What you have to do
Drop the pictures; give again exactly the lines from the one holding "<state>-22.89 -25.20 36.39" through the end of the data.

Dataset records:

___

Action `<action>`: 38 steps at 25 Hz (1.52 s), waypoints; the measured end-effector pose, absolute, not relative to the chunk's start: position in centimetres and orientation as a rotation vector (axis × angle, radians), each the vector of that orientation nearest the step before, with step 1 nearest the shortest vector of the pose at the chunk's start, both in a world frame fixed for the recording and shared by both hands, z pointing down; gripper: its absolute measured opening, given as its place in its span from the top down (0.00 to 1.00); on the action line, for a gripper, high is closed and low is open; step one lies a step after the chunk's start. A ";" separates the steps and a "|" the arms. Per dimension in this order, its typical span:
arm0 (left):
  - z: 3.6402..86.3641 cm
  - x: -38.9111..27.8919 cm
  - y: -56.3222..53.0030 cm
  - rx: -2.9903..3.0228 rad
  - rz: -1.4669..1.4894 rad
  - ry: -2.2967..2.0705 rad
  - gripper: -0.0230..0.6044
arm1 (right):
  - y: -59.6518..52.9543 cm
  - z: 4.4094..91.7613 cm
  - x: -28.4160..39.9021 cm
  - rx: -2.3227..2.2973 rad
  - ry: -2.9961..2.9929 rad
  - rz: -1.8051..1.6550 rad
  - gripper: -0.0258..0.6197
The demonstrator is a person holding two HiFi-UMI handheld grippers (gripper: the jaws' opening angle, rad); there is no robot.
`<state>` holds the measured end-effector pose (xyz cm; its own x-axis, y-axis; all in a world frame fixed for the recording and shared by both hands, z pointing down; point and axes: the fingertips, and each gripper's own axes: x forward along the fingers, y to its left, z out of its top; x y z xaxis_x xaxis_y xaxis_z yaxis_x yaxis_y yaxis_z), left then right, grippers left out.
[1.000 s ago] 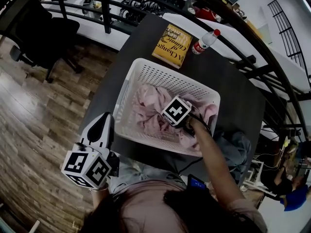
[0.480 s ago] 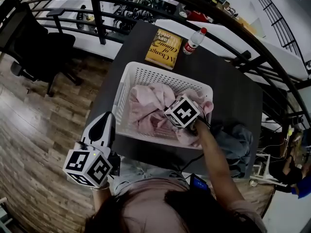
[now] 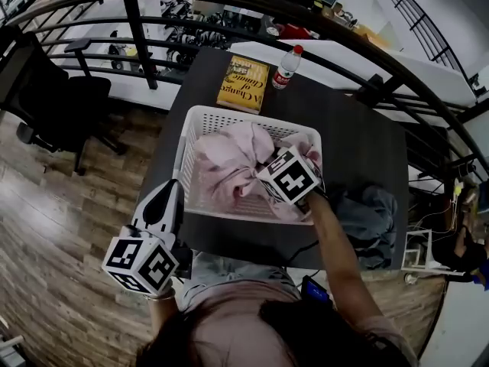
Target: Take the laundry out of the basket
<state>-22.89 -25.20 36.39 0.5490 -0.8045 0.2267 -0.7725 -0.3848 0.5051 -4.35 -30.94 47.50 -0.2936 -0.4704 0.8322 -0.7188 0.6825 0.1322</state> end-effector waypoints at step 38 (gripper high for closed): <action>32.5 -25.5 -21.8 2.424 -0.097 -1.082 0.97 | -27.6 27.0 -2.6 1.493 -1.977 -0.022 0.81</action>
<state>-25.50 -21.79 32.52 0.6849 -0.7174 0.1273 -0.6832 -0.5717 0.4542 -2.60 -27.59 27.03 -0.1387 -0.8649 0.4824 -0.8539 0.3511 0.3841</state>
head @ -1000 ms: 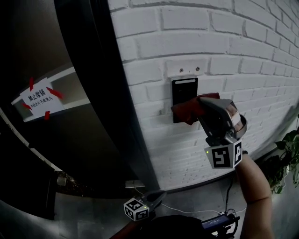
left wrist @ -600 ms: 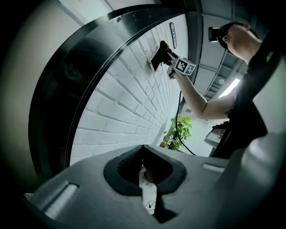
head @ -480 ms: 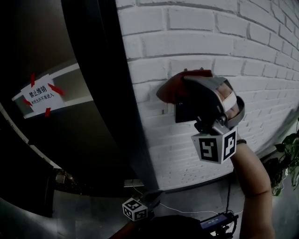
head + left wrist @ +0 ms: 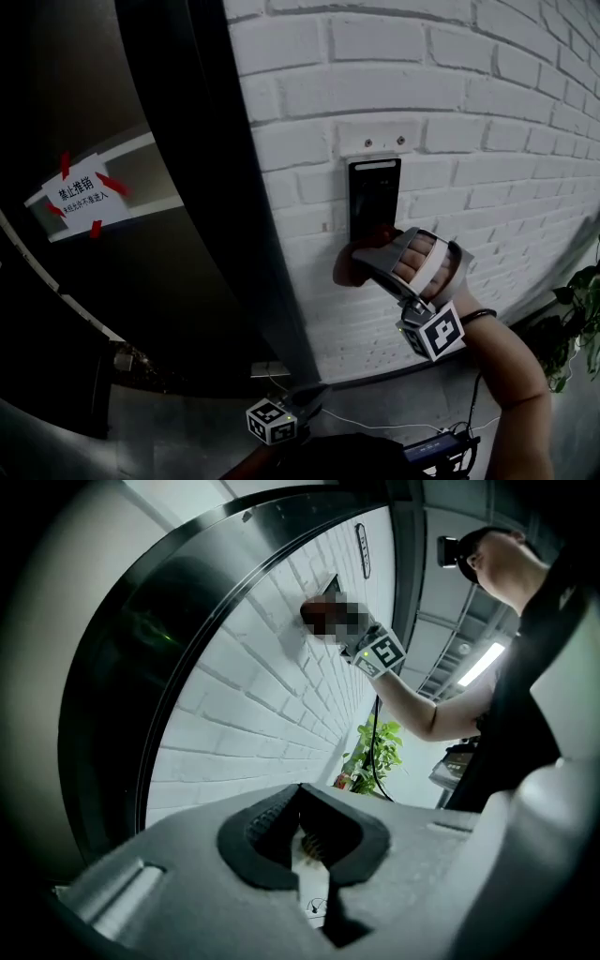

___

Expected output
<state>-22.89 -25.20 36.39 0.5490 -0.8045 0.2267 -0.7725 -0.3848 0.5051 -4.35 -30.94 47.50 -0.2936 -0.4704 0.8322 -0.7188 0.6825 0.1322</state> end-effector waypoints at step 38 (gripper high for closed): <action>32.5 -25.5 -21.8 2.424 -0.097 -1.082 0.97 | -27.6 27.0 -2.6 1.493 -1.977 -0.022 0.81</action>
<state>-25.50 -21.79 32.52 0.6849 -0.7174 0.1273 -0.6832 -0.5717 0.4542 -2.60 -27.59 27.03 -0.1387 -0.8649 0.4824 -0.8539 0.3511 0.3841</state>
head @ -1000 ms: 
left wrist @ -600 ms: 
head @ -480 ms: 
head + left wrist @ +0 ms: 

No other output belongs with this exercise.